Your organization should leverage the NIST cybersecurity framework because it embodies a variety of best practices, may help align your policy with governmental ones and contains categories for describing various types of threats and vulnerabilities.
Let’s start with the basics.
NIST Cybersecurity Framework
The National Institute of Standards and Technology (NIST) cybersecurity framework is a set of guidelines to build and improve your cybersecurity program, helping you manage threats to your organizational security.
Simply put, the NIST Cybersecurity Framework is a recipe guide for an organization to use as it strives to improve its cybersecurity measures.
The NIST Cybersecurity Framework helps manage risks and enhance your cybersecurity posture by suggesting best practices across four key stages: Measurement, to make sure you know what data has been collected; Protection, to determine where to store data safely; Detection, to assess whether or not someone else has accessed that data without permission; Response, which is just in case a breach occurs.
Starting a cybersecurity program or improving on an existing one?
The NIST Cybersecurity Framework can be of great benefit as it serves as a blueprint that you can use to assess cybersecurity risk across the organization. By understanding how your business processes and IT systems interact, you’ll be better equipped to develop strategies for safeguarding sensitive data, improving network defenses, and effectively managing third-party risks—and overall improve the security posture of your entire organization.
5 Core Functions of NIST Cybersecurity Framework
The National Institute of Standards and Technology’s Cybersecurity Framework has five main parts called “functions”, Identity, Protect, Detect, Respond and Recover, separated into 23 sections.
In each category, the NIST Cybersecurity Framework defines several subcategories and their unique outcomes. With 108 breakdowns, there is no denying that these identified positions are very effective.
The first function described in the National Institute of Standards and Technology is dubbed “identify,” as they define it as being tied to the need to “develop the organizational understanding to manage cybersecurity risk to systems, assets, data, and capabilities.”
The NIST’s Identify function assists in developing an organizational understanding to manage cybersecurity risk to systems, people, assets, data, and capabilities.
The functions assist in providing security services by helping to authenticate, authorize and access control resources while handling threats related to information security systems, people, and assets.
- The NIST function outlines several elements that can be used to establish an effective asset management program, including identifying the physical and software assets you’ll use to reach your project goals.
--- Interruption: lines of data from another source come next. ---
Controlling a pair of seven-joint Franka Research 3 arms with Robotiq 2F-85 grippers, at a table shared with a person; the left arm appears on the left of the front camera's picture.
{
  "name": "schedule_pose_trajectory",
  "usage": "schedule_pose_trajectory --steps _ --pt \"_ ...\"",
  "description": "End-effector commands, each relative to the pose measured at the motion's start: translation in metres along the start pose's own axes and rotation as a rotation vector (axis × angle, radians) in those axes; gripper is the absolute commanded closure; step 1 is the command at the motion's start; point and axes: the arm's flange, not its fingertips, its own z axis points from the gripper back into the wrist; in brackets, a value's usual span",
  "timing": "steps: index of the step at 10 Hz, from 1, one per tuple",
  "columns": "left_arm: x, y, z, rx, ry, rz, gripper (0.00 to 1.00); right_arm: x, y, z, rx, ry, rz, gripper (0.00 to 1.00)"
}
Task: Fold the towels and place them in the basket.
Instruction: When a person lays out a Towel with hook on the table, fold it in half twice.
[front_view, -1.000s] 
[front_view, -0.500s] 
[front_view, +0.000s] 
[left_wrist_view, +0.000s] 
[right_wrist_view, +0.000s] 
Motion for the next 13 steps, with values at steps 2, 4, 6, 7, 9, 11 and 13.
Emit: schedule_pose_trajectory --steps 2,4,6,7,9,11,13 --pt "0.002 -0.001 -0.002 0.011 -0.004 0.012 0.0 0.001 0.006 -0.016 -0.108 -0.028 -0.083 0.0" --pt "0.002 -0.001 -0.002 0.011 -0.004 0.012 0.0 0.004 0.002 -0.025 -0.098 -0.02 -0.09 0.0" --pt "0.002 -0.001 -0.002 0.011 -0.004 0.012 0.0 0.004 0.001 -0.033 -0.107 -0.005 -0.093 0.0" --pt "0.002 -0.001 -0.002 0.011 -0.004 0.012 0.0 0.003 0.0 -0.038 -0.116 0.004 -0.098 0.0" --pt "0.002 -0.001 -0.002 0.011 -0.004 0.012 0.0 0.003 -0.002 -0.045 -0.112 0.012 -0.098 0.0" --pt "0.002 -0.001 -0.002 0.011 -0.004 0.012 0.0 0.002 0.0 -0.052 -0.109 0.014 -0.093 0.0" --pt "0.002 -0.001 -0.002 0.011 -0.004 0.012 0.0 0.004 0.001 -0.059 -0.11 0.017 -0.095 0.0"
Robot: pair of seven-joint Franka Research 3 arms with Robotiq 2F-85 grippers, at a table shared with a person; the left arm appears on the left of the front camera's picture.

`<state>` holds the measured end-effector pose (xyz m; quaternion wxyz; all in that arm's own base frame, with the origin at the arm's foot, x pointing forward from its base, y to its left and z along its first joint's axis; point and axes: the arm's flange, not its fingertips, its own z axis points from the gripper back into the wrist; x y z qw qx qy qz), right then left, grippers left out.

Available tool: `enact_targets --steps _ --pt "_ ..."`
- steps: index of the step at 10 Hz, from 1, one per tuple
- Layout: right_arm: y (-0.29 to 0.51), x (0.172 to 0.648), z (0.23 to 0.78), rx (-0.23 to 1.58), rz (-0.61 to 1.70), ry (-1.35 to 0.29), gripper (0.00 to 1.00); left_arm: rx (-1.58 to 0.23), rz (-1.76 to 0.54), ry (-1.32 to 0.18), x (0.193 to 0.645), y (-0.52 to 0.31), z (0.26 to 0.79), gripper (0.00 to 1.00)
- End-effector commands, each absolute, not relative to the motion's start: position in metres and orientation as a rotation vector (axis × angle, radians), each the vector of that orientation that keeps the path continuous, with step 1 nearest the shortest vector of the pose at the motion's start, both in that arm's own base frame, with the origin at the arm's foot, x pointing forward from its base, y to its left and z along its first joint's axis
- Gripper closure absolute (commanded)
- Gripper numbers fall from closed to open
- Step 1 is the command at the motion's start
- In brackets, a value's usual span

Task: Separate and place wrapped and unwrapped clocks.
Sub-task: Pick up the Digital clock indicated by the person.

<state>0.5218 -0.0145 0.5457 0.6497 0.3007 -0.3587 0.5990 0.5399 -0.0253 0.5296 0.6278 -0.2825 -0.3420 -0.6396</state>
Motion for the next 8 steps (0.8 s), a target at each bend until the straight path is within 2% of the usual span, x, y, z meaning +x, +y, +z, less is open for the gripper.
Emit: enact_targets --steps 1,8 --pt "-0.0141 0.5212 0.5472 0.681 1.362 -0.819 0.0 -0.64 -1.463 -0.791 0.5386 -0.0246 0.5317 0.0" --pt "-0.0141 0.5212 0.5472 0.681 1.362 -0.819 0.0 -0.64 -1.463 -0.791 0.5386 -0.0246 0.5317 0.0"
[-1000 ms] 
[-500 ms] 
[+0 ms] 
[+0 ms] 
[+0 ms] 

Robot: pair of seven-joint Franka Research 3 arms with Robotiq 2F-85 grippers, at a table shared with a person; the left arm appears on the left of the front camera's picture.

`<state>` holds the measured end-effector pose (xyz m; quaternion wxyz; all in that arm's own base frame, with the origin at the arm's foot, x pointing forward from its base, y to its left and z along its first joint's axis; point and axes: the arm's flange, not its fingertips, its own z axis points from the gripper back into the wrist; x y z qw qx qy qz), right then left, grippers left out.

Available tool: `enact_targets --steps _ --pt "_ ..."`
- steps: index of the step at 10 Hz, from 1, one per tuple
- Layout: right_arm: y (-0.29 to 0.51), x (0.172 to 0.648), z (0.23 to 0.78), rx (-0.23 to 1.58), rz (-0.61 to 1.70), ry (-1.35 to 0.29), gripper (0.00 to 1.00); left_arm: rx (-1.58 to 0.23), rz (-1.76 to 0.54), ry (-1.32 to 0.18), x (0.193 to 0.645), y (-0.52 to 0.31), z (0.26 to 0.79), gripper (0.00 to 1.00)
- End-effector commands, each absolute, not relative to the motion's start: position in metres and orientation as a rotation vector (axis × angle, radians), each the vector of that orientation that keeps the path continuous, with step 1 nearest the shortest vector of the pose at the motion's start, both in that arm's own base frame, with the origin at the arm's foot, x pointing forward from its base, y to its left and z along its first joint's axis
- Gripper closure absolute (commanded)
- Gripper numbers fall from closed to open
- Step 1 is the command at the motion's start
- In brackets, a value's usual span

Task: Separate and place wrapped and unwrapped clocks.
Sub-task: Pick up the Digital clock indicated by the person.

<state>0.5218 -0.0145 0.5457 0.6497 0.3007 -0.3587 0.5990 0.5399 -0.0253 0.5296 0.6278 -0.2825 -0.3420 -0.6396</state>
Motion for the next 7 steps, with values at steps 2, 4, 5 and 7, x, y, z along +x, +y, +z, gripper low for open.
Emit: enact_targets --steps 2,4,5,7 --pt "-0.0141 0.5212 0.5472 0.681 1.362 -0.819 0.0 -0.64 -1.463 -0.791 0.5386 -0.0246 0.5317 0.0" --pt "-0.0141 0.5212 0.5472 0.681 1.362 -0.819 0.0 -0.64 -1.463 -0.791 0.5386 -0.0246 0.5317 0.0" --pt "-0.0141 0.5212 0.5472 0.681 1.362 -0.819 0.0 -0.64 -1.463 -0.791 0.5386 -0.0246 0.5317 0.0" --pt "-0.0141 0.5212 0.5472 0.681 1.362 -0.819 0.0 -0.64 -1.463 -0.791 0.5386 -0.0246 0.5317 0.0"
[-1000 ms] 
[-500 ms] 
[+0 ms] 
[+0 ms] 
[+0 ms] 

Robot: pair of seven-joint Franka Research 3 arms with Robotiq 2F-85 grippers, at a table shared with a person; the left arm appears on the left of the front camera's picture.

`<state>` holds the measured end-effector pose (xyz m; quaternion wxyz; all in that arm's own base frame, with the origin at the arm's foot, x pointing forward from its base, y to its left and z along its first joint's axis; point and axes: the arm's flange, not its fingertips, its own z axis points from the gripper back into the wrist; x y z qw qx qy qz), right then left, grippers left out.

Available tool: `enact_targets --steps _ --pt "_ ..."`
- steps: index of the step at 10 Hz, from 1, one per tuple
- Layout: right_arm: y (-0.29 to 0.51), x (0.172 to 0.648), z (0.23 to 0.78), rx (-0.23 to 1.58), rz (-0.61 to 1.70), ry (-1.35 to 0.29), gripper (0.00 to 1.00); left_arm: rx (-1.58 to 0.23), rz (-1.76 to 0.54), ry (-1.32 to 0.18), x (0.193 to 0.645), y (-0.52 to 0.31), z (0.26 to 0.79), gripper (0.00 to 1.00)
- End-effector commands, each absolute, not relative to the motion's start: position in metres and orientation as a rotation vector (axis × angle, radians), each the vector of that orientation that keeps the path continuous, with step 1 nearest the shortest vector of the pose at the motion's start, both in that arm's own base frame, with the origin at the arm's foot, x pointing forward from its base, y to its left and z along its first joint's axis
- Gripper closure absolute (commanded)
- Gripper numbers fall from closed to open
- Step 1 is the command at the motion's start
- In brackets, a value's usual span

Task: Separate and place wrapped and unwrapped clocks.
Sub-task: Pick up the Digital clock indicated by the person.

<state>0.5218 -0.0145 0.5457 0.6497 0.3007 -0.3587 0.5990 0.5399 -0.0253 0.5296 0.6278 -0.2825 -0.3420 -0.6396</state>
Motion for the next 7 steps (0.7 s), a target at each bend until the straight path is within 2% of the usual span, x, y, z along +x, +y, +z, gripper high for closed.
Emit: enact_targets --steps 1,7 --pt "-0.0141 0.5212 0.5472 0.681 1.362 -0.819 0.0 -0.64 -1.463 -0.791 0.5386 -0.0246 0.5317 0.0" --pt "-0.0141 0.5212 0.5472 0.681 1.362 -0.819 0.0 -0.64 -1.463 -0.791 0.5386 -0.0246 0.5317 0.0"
- The National Institute of Standards and Technology’s Identity function allows the business to define its regulations and evaluate and detail legal requirements. This will allow them to subjectively identify what needs to be developed within the organization regarding meeting cybersecurity regulatory standards.
- A company’s management team will often find the Identify function very informative to look at risks attached to supply chain management systems; they offer a view of the inventory and process flows of every level of an organization. The information can aid in decision-making.
The NIST’s Protect function helps outline appropriate safeguards to ensure the delivery of critical infrastructure services. It supports the ability to limit or contain the impact of a potential cyber-attack. With this function, response teams can better coordinate mitigation activities resulting in more effective and timely responses to dangerous threats.
- The NIST’s Protect function allows you to control what information is shared with specific people and organizations. The ‘Protected’ functions protect the identity and access of your organization’s remote and physical spaces from threats.
- The NIST’s Protect function establishes the framework necessary to maintain, evaluate, and apply security controls and countermeasures that will prevent information from being disclosed or altered, maintain the integrity and authenticity of the information, and ensure that authorized users can access or consume these resources when needed.
Detecting a cybersecurity event is one of the most important tasks for the NIST. It defines how a company can identify the occurrence of a cyber threat in a quick manner. Focused on the appropriate risk management strategy of the Detect function, the prime reason why enterprises and security professionals are increasingly emphasizing the importance of timely breach detection is that the longer an attack lasts, the more likely it is that data loss and other types of damage will be inflicted upon an organization’s systems, information, and overall environment.
- The NIST Detect function identifies security issues and potential threats to the system or networking infrastructure based on analyzed observations.
- It continuously monitors our ability to keep tabs on cybersecurity events and verify the effectiveness of protective measures on its own.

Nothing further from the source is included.